The titanium foam and enamel-finished suit and its supporting hardware resembled stylized plate mail crossed with a futurist’s imagining of a space suit, carrying a huge glowing cigar on its back. Reducing the size of the Dhin engine past a certain point was at this point beyond the capabilities of the Coalition’s best engineers. Fortunately, weight didn’t matter. The Dhin engine’s most obvious application was antigravity and inertial dampening. How rapidly they could turn, take off, and stop disoriented those who had training in the suits. A person expected a delay in starting and stopping, so the lack of kinesthetic sensory input related to the rapid motions of the suit confused a pilot or soldier. It took getting used to.

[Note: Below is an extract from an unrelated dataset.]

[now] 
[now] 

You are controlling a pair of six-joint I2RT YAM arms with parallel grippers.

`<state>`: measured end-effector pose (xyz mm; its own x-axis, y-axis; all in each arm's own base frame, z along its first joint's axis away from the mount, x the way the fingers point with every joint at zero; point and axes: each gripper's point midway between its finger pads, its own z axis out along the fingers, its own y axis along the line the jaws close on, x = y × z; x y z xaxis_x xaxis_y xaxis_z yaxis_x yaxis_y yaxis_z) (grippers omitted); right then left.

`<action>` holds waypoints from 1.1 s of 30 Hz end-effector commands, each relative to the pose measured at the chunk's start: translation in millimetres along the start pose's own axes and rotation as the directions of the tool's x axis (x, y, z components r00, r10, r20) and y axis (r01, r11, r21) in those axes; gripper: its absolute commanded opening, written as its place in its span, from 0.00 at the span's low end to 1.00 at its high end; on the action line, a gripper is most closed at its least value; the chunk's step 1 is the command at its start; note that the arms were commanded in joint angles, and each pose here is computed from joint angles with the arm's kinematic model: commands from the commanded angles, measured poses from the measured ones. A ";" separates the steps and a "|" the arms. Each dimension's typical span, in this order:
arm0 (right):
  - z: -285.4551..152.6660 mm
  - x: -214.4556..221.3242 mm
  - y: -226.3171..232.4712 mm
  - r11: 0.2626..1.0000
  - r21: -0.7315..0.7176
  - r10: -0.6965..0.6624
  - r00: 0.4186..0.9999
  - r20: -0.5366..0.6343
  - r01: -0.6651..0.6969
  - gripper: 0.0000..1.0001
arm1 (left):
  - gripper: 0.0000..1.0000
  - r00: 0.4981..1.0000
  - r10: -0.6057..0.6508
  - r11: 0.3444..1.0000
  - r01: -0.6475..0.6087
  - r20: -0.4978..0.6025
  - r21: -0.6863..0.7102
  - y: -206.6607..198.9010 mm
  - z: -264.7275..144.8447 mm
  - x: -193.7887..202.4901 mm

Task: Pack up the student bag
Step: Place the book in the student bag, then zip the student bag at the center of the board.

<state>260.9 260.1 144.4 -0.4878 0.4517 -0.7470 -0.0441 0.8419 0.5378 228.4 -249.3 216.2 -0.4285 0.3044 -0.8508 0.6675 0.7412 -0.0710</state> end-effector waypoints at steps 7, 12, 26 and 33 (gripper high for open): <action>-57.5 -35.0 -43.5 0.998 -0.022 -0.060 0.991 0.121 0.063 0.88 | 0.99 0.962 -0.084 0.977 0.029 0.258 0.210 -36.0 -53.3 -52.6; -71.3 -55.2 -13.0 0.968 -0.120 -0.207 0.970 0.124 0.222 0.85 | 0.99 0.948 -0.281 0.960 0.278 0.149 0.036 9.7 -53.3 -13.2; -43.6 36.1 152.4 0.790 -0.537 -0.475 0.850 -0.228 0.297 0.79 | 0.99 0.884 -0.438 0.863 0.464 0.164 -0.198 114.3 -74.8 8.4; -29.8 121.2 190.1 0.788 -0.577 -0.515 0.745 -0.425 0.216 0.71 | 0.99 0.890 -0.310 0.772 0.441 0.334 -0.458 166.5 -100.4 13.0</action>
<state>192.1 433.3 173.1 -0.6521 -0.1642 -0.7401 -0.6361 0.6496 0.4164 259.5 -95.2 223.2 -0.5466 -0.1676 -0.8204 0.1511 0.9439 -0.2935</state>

The test run had the suit bouncing around on the test course, slamming into vehicles, buildings, berms, and the like, with no damage either to those things or the suit—and most importantly to the wearer either. The suits carried no integrated offensive weapons or ordnance. The test area had scattered craters, as well as blasted hardware and structures, but those were the residue of weapons aimed at the suit, rather than the evidence of any attacks by it. They’d still never managed to weaponize the technology. Not in the manner the military craved.
Of course, the wearers could carry guns, rocket launchers, and the like, but they had to shut off the protective field and the related benefits of strength and inertial assistance to fire them. This was obviously problematic. Suddenly soldiers had to carry the full weight of their weapons and ammo. With the field off, the weight of that gear along with the weight of the suit almost immobilized the soldiers and made them vulnerable to attack. The solution involved support teams traveling along in larger vehicles burdened with more traditional weapons and the needed ammo. The powered armor teams arrayed themselves in front of the fire teams to provide shielding, while the support teams switched off their engines, deployed and fired weapons of whatever type, and then powered up their own defensive fields. This clearly wasn’t ideal from a military perspective—and didn’t solve the problem of battle in flight or in space at all.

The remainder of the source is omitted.